Supplied records
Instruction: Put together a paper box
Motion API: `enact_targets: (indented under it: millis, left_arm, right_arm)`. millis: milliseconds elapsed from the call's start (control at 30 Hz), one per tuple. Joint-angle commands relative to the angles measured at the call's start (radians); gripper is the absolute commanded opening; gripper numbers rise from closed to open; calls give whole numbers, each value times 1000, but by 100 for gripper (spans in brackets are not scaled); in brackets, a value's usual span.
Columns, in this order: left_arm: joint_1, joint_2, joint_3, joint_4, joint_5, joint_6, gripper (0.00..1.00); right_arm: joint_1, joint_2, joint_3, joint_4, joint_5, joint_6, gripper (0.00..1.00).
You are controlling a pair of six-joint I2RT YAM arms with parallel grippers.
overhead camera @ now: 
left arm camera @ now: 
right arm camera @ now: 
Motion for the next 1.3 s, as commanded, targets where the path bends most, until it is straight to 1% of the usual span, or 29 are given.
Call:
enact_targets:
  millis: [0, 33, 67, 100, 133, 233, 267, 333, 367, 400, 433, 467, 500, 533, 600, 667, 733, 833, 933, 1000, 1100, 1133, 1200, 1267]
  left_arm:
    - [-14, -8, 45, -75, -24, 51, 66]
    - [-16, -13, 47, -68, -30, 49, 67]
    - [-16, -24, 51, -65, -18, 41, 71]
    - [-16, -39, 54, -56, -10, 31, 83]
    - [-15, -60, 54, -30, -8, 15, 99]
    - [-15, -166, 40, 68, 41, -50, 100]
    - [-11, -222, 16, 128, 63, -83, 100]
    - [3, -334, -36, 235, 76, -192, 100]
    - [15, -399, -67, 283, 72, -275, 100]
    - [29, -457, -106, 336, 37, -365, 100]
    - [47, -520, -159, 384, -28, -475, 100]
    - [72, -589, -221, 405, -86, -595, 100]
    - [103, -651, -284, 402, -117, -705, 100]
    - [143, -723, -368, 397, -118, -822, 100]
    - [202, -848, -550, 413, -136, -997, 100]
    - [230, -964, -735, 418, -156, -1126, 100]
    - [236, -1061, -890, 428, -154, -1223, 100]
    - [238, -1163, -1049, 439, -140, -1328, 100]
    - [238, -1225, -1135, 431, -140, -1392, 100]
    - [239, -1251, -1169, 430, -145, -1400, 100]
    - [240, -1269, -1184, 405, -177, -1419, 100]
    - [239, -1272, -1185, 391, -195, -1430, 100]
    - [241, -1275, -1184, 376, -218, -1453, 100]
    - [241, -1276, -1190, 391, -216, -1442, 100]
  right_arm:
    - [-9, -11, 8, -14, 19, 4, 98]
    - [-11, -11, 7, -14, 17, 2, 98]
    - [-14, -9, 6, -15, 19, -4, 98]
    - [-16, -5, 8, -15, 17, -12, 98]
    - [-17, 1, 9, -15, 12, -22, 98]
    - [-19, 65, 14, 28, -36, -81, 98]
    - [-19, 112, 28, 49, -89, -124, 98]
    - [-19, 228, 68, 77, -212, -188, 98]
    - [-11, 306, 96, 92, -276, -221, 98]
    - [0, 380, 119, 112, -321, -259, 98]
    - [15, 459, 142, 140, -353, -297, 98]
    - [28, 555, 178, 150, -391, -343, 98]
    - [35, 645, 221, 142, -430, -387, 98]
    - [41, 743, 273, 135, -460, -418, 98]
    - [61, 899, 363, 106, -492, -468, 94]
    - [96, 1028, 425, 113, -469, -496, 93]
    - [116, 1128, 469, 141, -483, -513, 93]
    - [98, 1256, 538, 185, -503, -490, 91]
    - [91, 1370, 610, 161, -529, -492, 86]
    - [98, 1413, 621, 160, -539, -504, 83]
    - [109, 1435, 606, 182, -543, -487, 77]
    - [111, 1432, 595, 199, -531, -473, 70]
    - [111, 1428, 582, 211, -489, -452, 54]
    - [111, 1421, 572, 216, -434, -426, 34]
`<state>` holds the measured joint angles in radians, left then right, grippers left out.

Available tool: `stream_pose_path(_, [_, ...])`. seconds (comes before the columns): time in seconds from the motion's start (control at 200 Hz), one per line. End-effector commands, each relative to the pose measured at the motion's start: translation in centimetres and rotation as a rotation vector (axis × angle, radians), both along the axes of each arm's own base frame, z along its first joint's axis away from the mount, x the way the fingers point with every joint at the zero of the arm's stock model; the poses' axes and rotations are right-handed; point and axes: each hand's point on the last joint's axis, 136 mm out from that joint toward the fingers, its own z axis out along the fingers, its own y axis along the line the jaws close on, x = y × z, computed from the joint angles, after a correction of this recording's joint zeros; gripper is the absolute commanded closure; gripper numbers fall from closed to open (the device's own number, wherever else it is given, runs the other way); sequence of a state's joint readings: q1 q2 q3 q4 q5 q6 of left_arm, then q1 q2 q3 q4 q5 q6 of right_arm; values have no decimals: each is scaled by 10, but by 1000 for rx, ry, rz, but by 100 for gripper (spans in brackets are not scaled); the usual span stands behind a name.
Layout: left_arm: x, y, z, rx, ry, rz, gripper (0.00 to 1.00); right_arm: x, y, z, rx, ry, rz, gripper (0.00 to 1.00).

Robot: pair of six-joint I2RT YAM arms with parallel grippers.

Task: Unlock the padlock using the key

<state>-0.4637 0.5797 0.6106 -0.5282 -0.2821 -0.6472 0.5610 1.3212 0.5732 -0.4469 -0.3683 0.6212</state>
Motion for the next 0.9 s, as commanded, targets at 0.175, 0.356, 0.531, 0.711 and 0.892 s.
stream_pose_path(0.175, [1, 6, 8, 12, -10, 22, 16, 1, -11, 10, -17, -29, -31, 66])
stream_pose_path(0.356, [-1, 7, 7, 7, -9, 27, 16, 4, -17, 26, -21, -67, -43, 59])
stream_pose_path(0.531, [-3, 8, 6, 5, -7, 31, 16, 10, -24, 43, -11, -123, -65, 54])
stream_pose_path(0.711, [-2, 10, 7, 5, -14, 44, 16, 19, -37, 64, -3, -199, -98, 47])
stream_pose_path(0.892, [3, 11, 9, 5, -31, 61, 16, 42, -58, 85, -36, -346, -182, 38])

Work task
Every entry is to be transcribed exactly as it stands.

Solution to the exercise
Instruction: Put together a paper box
Motion API: `enact_targets: (indented under it: millis, left_arm, right_arm)`. millis: milliseconds elapsed from the call's start (control at 30 Hz), one per tuple. Joint-angle commands relative to the angles measured at the call's start (radians); gripper is the absolute commanded opening; gripper numbers rise from closed to open; calls give whole numbers, each value times 1000, but by 100 for gripper (spans in brackets are not scaled); in brackets, a value's usual span.
Columns, in this order: left_arm: joint_1, joint_2, joint_3, joint_4, joint_5, joint_6, gripper (0.00..1.00); right_arm: joint_1, joint_2, joint_3, joint_4, joint_5, joint_6, gripper (0.00..1.00).
You are controlling a pair of six-joint I2RT YAM arms with parallel grippers.
overhead camera @ now: 
left arm camera @ now: 
right arm camera @ now: 
Motion for the next 1.3 s, as commanded, targets where the path bends most, until it is straight to 1% of the usual span, or 29 are given.
Call:
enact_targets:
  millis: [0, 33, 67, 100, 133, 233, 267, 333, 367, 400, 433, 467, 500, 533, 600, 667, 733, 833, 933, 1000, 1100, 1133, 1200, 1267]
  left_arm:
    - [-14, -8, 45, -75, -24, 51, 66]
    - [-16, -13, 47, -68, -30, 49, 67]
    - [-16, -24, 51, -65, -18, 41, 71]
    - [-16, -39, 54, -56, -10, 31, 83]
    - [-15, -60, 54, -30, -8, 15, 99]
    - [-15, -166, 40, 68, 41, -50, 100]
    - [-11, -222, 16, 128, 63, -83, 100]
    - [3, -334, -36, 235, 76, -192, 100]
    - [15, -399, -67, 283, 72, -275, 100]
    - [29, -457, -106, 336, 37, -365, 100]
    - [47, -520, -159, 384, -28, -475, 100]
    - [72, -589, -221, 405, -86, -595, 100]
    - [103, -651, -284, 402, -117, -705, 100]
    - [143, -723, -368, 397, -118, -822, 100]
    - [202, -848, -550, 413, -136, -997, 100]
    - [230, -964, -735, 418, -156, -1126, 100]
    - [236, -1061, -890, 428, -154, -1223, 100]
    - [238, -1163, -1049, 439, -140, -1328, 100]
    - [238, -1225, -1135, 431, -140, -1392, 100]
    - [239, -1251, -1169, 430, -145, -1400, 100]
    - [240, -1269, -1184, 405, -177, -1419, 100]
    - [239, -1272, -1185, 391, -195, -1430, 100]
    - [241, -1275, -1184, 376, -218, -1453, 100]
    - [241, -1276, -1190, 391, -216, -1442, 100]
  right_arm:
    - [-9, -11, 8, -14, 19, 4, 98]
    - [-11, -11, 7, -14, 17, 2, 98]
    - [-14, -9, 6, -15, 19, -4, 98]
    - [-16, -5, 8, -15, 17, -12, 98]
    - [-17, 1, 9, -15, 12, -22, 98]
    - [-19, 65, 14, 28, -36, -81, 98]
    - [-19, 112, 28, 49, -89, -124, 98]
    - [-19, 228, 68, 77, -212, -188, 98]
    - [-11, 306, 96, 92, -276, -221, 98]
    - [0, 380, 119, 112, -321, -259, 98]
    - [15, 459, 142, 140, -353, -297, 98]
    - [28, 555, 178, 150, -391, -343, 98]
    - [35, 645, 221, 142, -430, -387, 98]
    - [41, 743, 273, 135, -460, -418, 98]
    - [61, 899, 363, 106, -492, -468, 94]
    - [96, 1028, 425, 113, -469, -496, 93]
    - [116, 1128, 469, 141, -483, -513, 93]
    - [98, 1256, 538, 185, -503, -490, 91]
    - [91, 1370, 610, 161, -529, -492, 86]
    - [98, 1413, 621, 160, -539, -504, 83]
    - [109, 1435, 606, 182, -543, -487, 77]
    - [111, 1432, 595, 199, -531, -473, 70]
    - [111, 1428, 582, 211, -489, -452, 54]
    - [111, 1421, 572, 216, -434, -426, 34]
`<state>` holds the measured joint angles in radians, left then right, grippers left out.

Available tool: `stream_pose_path(_, [_, ...])`. seconds (comes before the columns): time in seconds from the motion's start (control at 200 Hz), one per line. End-effector commands, each relative to the pose measured at the motion's start: translation in centimetres and rotation as a rotation vector (axis × angle, radians), both along the axes of each arm's own base frame, z along its first joint's axis away from the mount, x the way the fingers point with every joint at the zero of the arm's stock model; the poses' axes and rotations are right-handed; point and axes: each hand's point on the last joint's axis, 136 mm out from that joint toward the fingers, its own z axis out along the fingers, its own y axis along the line the jaws close on, x = y × z, computed from the joint angles, after a correction of this recording's joint zeros; gripper is the absolute commanded closure; gripper numbers fall from closed to open (the device's own number, wherever else it is given, runs the other way); sequence of a state's joint readings: q1 q2 q3 q4 q5 q6 of left_arm, then q1 q2 q3 q4 q5 q6 of right_arm; values have no decimals: each is scaled by 10, but by 1000 for rx, ry, rz, but by 100 for gripper (spans in brackets are not scaled); the usual span stands behind a name.
Layout: left_arm: x, y, z, rx, ry, rz, gripper (0.00 to 1.00); right_arm: x, y, z, rx, ry, rz, gripper (0.00 to 1.00).

Robot: pair of six-joint I2RT YAM arms with parallel grippers.

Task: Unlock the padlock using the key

<state>-0.4637 0.5797 0.6106 -0.5282 -0.2821 -0.6472 0.5610 1.3212 0.5732 -0.4469 -0.3683 0.6212</state>
Motion for the next 0.9 s, as commanded, targets at 0.175, 0.356, 0.531, 0.711 and 0.892 s.
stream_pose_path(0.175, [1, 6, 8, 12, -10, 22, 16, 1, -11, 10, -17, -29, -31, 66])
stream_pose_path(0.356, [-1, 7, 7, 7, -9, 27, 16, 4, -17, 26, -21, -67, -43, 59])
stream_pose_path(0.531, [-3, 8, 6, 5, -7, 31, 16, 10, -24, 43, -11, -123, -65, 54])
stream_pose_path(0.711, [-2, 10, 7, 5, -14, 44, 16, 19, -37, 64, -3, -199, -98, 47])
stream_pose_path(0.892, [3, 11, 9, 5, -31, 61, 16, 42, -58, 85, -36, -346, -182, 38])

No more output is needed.